Les chercheurs ont donc caractérisé des porte-greffes très sensibles au virus du PPV (plum plox virus) sur lesquels ont été greffé des variétés à tester. Puis, ils ont cherché les symptômes sur la pousse avant de classer les résultats variétaux en trois catégories grâce à des tests sérologiques et moléculaires : sensible (lorsque le virus est détecté dans le greffon et des symptômes observés), tolérante (si les particules virales sont observées mais sans apparition de symptômes sur la plante) et résistante (pas de virus détecté sur le cultivar et pas de symptômes). « Nous avons trouvé des résistances en Asie centrale. Ces résistances ont été croisées avec des variétés commerciales à la fois sensibles et résistantes pour voir si cela entraînait à la fois une multiplication du virus et l'apparition de symptômes. Ceci nous a permis d'établir une carte génétique de la maladie sur laquelle nous avons été en mesure d'identifier une région du génome particulière impliquée dans la résistance de la maladie. Nous avons ensuite voulu densifier les marqueurs spécifiques à cette partie du génome. »
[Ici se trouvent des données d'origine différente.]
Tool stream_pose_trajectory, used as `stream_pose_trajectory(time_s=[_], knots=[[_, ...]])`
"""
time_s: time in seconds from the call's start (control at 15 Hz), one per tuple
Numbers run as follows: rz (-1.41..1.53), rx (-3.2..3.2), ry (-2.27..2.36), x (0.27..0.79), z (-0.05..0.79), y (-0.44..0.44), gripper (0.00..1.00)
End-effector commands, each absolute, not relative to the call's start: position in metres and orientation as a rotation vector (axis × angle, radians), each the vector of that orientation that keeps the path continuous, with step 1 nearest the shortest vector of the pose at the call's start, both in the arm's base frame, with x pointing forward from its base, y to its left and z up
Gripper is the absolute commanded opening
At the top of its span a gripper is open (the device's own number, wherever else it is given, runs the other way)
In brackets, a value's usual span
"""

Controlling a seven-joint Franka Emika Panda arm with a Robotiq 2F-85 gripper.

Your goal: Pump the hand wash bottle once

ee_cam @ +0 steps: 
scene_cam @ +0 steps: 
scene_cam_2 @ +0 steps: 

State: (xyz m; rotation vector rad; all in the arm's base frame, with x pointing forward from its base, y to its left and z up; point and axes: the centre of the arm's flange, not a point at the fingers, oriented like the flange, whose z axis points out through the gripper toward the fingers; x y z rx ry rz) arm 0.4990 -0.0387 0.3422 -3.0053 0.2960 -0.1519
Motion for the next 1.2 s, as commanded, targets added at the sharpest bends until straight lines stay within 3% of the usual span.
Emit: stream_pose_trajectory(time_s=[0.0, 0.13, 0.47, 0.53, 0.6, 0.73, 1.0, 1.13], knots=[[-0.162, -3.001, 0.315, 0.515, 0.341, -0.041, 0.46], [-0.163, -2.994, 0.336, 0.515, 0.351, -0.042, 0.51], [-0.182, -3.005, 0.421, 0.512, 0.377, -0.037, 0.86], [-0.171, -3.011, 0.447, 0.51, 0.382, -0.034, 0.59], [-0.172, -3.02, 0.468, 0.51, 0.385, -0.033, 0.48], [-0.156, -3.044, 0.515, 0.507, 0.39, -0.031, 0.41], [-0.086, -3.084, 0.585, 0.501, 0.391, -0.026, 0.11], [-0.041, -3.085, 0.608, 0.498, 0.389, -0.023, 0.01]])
En développement sur prunier et pêcher

En conditions contrôlées, les chercheurs ont ainsi pu identifier trois marqueurs relatifs à cette partie du génome. Les résultats montrent que les variétés tolérantes partagent ces marqueurs. « Quand on croise ce que l'on observe, on constate que certaines variétés ayant ces marqueurs moléculaires associé au PPV montrent, malgré tout, des signes de maladies. Ce qui prouve que nous avons piégé une partie des facteurs de résistances, mais pas tous. Donc on cherche actuellement de nouveaux marqueurs. Mais c'est une première avancée qui nous permet déjà d'éliminer le matériel sensible dont nous disposons actuellement. »
Pour que cette résistance soit durable, il faut donc que les variétés disposent de ces marqueurs connus (PPVres pour plum plox virus résistant) ainsi que d'autres marqueurs restant à identifier. « Deux conditions nécessaires ensemble pour pérenniser la durabilité de la résistance », complétait Jean-Marc Audergon. Mais en l'état actuel des choses, ces marqueurs PPVres sont intégrés dans les programmes variétaux et ont d'ores et déjà permis de lancer une gamme de variétés résistantes à la sharka, la gamme Aramis® lancée par CEP Innovation et qui a reçu un Sival d'or en 2015.
Depuis, les chercheurs ont commencé à faire des croisements entre abricotiers et pruniers japonais porteurs de ces marqueurs « afin d'introduire la résistance dans le prunier, puis, à partir du prunier, d'introgresser* ces facteurs de résistance dans le pêcher », concluait Jean-Marc Audergon.

 

Céline Zambujo

* Dans le domaine de la génétique (des plantes notamment), le mot introgression (ou « introgressive hybridization » pour les anglophones) désigne le transfert (naturel ou dans certaines circonstances plus ou moins contrôlées) de gènes d'une espèce vers le pool génétique d'une autre espèce, génétiquement assez proche pour qu'il puisse y avoir interfécondation. (source : Wikipédia).

 

 

Sharka : des milliards d’euros de pertes

Au niveau mondial ces trente dernières années, près de 3,5 milliards d’euros auraient été perdus par la filière abricot au niveau mondial, sans parler des 10 milliards d’euros supplémentaires pour gérer la maladie en verger. « En Grèce, les arboriculteurs du Péloponnèse ont engagé un vaste plan d’arrachage car il ne parvenaient plus à juguler la maladie. Bilan : la production est passée de 120 000 à 30 000 tonnes en quelques années. Aujourd’hui, le verger est en reconstruction », relatait Jean-Marc Audergon, de l’Inra Paca, le 15 novembre dernier à l’occasion de la cinquième édition du réseau RED Paca. En France, depuis vingt ans, l’État et les professionnels ont engagé cinq millions d’euros pour lutter contre cette maladie de quarantaine.